FDA CDRH Special 510(k) Pilot Program

Quality in 510(k) “Quik” Review Program Pilot

The Quality in 510(k) (“Quik”) Review Program provides an alternate method to submit a premarket notification (510(k)) to the FDA using the eSubmitter software to format the submission. The FDA has identified a list of product codes that are eligible for this pilot. These device types are moderate risk and are considered to be well-understood by the FDA. This means the FDA believes these products can be reviewed in an efficient manner while still maintaining safety and effectiveness. The goal is for the FDA to make a final decision within 60 days of receipt of a 510(k) for an eligible device.

The purpose of the Quik Review Program pilot is to evaluate the Quik Review Program and whether use of the FDA’s free eSubmitter software will produce well-organized submissions that can be reviewed more efficiently to help promote timely access to safe, effective, and high-quality medical devices.

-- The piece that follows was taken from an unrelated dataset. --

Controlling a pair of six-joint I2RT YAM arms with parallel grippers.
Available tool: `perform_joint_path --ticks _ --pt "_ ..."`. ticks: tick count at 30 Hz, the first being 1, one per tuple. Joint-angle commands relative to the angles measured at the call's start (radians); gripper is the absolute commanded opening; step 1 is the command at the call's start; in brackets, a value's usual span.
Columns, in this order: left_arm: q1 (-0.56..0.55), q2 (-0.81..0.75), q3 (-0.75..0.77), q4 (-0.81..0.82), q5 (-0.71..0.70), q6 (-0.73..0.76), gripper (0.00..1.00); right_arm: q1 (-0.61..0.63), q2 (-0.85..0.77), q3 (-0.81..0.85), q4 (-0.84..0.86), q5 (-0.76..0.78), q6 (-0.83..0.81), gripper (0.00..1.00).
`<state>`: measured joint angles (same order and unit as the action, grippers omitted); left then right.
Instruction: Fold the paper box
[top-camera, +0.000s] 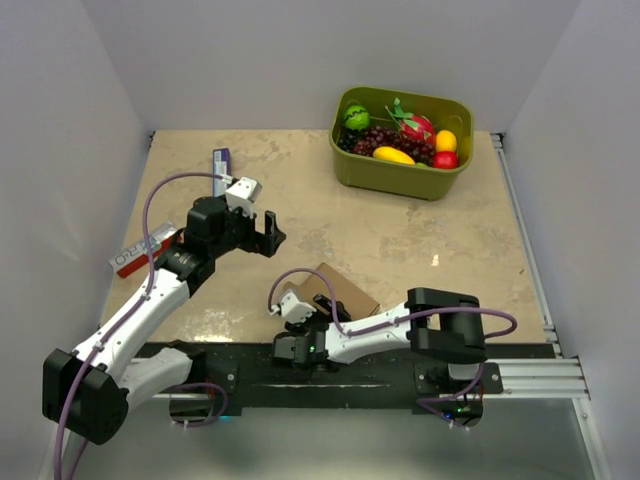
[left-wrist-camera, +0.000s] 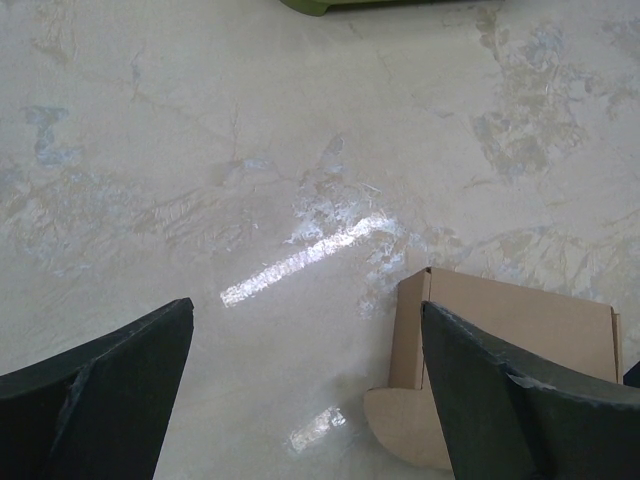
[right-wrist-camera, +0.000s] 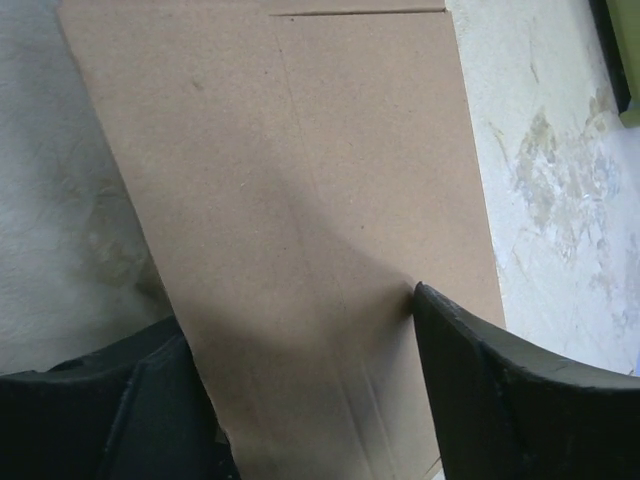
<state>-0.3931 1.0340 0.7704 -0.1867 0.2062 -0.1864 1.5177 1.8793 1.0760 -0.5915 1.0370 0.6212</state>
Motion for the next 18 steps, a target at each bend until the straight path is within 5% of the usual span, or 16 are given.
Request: perform_joint_path --ticks 1,13,18 --pt "0.008 -0.015 -0.01 0.043 0.022 0.019 1.0 -0.022 0.023 0.009 0.004 -0.02 0.028 0.66" --pt "0.008 -0.031 -0.006 0.05 0.056 0.016 1.0 -0.037 -0.063 -0.005 0.039 -0.052 -0.067 0.4" --pt "0.008 -0.037 -0.003 0.053 0.064 0.016 1.0 -0.062 -0.166 -0.056 0.116 -0.136 -0.162 0.37"
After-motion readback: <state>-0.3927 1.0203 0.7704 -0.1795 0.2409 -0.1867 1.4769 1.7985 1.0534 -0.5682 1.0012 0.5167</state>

What are the eligibility criteria for the Quik Review Program Pilot?

A device must meet all of the following criteria to be eligible for participation in the Quik Review Program pilot:

  1. The device’s primary product code is listed on FDA website notice (FDA Link).
  2. The device is not a combination product (such as a drug-device or biologic-device combination).
  3. The lead Center for the device is the FDA’s Center for Devices and Radiological Health (CDRH).
  4. The submission was constructed with the eSubmitter template “CDRH: Non-In Vitro Diagnostic Device – 510(k).”

If any of the above criteria are not met, the submitter will have to submit the 510(k) using the traditional method of submitting a valid eCopy to the Document Control Center. If the submitter attempts to submit a 510(k) using the eSubmitter application for a product that does not meet the eligibility criteria, it will be rejected for an invalid eCopy.

Refer to the FDA website at this FDA Link, or search the FDA website for “Quality in 510(k) “Quik” Review Program Pilot” is the link is no longer valid.

If you would like to discuss this new pilot and how it might be used for one of your products, leave us a comment and we will contact you.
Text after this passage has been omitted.